L'Osp, da sempre un elemento chiave per la gestione del suolo pubblico, ha subito diverse modifiche negli ultimi anni, in linea con la trasformazione del mercato immobiliare e le esigenze degli operatori. La precedente politica, che prevedeva un adeguamento graduale delle tariffe, aveva introdotto un sistema di calcolo basato su criteri più generici, spesso criticati per la mancanza di precisione. L'amministrazione, guidata da Silvia Scozzese, assessora al bilancio, aveva previsto un triennio per l'applicazione completa del nuovo sistema, ma dopo un anno di sperimentazione si è deciso di accelerare il processo. Questo cambiamento ha richiesto un'analisi approfondita dei dati, con l'obiettivo di bilanciare equità e sostenibilità. L'introduzione del criterio Omi ha anche permesso di identificare categorie particolari, come le librerie e le edicole, che beneficiarono di riduzioni o addirittura di un blocco degli aumenti. Questa scelta ha rafforzato il principio di equità territoriale, garantendo ai commercianti un contesto più stabile per pianificare gli investimenti.

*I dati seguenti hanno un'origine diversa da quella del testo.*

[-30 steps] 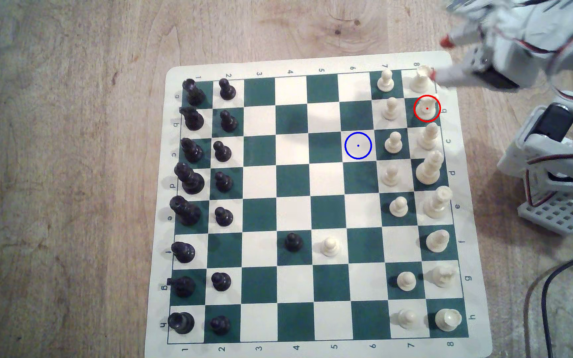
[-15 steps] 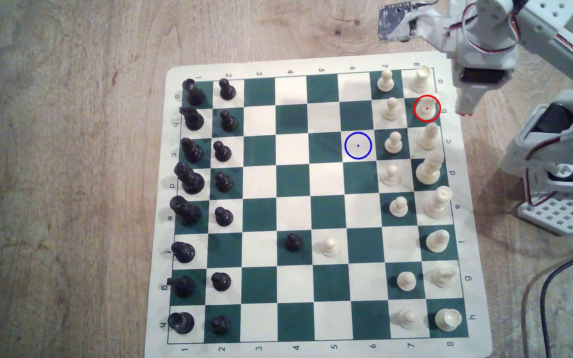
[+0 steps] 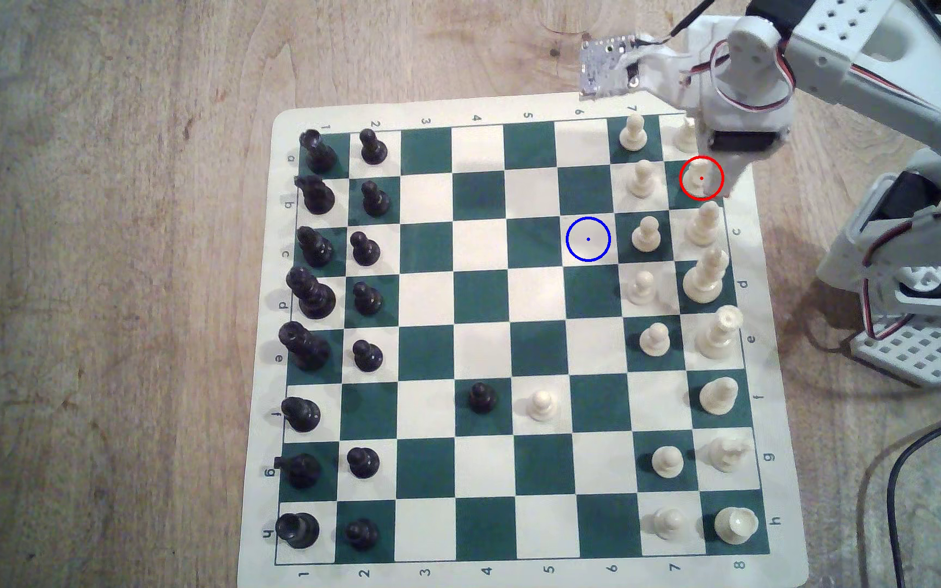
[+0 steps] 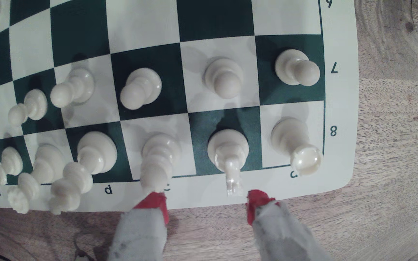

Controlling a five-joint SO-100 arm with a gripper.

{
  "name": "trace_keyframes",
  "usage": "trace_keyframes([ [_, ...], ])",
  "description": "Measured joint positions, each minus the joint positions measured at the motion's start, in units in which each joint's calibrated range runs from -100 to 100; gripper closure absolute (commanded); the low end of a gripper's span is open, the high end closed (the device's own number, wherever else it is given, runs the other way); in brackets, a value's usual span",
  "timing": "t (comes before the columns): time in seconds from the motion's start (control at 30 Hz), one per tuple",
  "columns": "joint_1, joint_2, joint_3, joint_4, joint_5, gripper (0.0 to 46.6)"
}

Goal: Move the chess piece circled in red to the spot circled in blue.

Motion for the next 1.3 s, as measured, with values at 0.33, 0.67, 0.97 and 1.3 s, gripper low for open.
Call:
trace_keyframes([
  [0.33, 1.11, 2.51, 1.72, -4.62, 0.83, 28.0],
  [0.67, 2.06, 4.44, 4.61, -9.56, 0.83, 29.7],
  [0.97, 1.77, 5.87, 6.42, -12.03, 0.83, 32.6],
  [1.3, 0.44, 5.87, 7.68, -12.43, 0.49, 34.9],
])
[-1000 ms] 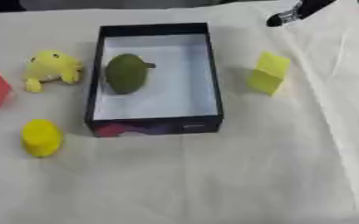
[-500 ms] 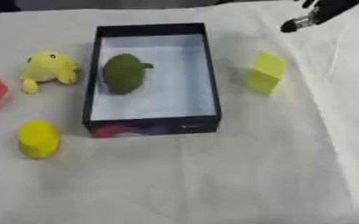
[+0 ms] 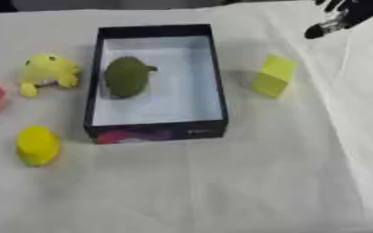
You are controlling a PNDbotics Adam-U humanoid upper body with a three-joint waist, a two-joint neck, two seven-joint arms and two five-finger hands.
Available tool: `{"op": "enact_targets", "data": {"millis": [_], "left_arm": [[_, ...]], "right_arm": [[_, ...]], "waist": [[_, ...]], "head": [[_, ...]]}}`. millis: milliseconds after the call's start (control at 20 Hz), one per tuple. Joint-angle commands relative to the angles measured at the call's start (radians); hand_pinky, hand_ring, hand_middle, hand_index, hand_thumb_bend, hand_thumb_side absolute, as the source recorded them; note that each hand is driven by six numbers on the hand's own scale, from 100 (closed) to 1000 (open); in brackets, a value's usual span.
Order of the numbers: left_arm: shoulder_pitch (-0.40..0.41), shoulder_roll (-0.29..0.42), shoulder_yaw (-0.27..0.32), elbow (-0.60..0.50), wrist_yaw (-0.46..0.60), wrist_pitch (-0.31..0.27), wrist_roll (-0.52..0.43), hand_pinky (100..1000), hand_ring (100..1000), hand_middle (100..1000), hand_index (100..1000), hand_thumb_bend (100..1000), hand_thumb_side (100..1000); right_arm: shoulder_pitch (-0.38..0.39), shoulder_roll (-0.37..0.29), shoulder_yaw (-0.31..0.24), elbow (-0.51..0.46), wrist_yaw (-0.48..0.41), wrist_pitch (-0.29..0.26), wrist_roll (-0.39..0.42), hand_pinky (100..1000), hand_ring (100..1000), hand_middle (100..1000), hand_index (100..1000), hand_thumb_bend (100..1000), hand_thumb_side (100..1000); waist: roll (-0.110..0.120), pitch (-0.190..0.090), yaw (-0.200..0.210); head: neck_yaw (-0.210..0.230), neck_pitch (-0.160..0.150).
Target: Pick up objects on the table and place them in the box.
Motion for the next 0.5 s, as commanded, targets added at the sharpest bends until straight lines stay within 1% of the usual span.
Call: {"op": "enact_targets", "data": {"millis": [50, 100, 200, 250, 300, 500], "left_arm": [[-0.004, 0.047, 0.017, -0.017, -0.005, -0.004, 0.001, 779, 856, 873, 921, 833, 676], [-0.003, 0.047, 0.017, -0.017, -0.005, -0.004, 0.001, 779, 856, 873, 921, 842, 697], [-0.003, 0.047, 0.017, -0.018, -0.005, -0.004, 0.001, 779, 856, 874, 921, 840, 697], [-0.003, 0.047, 0.017, -0.018, -0.005, -0.004, 0.001, 779, 857, 874, 921, 830, 686], [-0.003, 0.047, 0.017, -0.018, -0.005, -0.004, 0.002, 778, 857, 874, 921, 839, 698], [-0.005, 0.046, 0.016, -0.02, -0.004, -0.003, 0.001, 778, 857, 874, 921, 836, 698]], "right_arm": [[-0.005, -0.057, 0.002, -0.054, -0.029, 0.015, 0.009, 856, 818, 816, 856, 716, 429], [0.0, -0.063, 0.003, -0.061, -0.037, 0.019, 0.016, 856, 818, 816, 859, 714, 428], [0.009, -0.077, 0.008, -0.072, -0.058, 0.024, 0.032, 857, 819, 817, 861, 712, 427], [0.012, -0.083, 0.01, -0.077, -0.07, 0.026, 0.039, 857, 819, 816, 862, 762, 412], [0.015, -0.087, 0.013, -0.083, -0.083, 0.027, 0.046, 857, 819, 816, 863, 710, 422], [0.016, -0.097, 0.026, -0.105, -0.131, 0.033, 0.058, 857, 819, 816, 863, 716, 408]], "waist": [[-0.012, -0.025, -0.003], [-0.013, -0.024, -0.004], [-0.014, -0.022, -0.006], [-0.014, -0.021, -0.007], [-0.014, -0.02, -0.009], [-0.015, -0.019, -0.012]], "head": [[0.002, -0.003], [0.002, -0.003], [0.003, -0.003], [0.003, -0.003], [0.004, -0.003], [0.004, -0.003]]}}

Le implicazioni del nuovo sistema Osp si estendono a diversi ambiti, tra cui l'economia locale e la gestione del suolo pubblico. La riduzione delle tariffe, soprattutto per le attività in periferia, potrebbe stimolare la crescita di nuove imprese e la riqualificazione di aree marginali. Al tempo stesso, il sistema ha evitato un aumento generale che avrebbe potuto mettere in crisi molte piccole attività, specialmente quelle in zone con costi di gestione elevati. L'approccio basato sull'Omi ha anche permesso di identificare i settori che ne trarranno maggiori vantaggi, come le categorie culturali e quelle legate alla vendita al dettaglio. Tuttavia, la decisione ha suscitato discussioni su come il nuovo sistema possa essere ulteriormente ottimizzato, soprattutto in termini di accessibilità e di trasparenza. Gli esperti hanno sottolineato l'importanza di monitorare gli effetti del provvedimento per garantire che le riduzioni non si traducano in un aumento di altre tasse o in un ridimensionamento di servizi pubblici.
L'approvazione della delibera segna un passo decisivo verso un sistema Osp più equo e sostenibile, in linea con le esigenze di un mercato in trasformazione. La scelta di integrare il criterio Omi ha permesso di allineare le tariffe a una logica più concreta, riducendo il rischio di squilibri tra quartieri e garantendo maggiore certezza agli operatori. Questo cambiamento, però, richiede un'attenta gestione per evitare eventuali criticità. L'amministrazione ha espresso la volontà di continuare a monitorare gli effetti del provvedimento, con l'obiettivo di apportare eventuali modifiche per migliorare l'equità. Gli operatori commerciali, in particolare quelli in aree periferiche, potrebbero beneficiare di un ambiente più favorevole per la crescita, mentre le imprese in zone di pregio potranno utilizzare le risorse a disposizione per innovare e modernizzare i propri servizi. Il futuro del sistema Osp dipenderà dall'efficacia di questo modello e dalla capacità di adattarlo alle nuove esigenze del mercato, in un contesto di trasformazione economica e sociale sempre più complesso.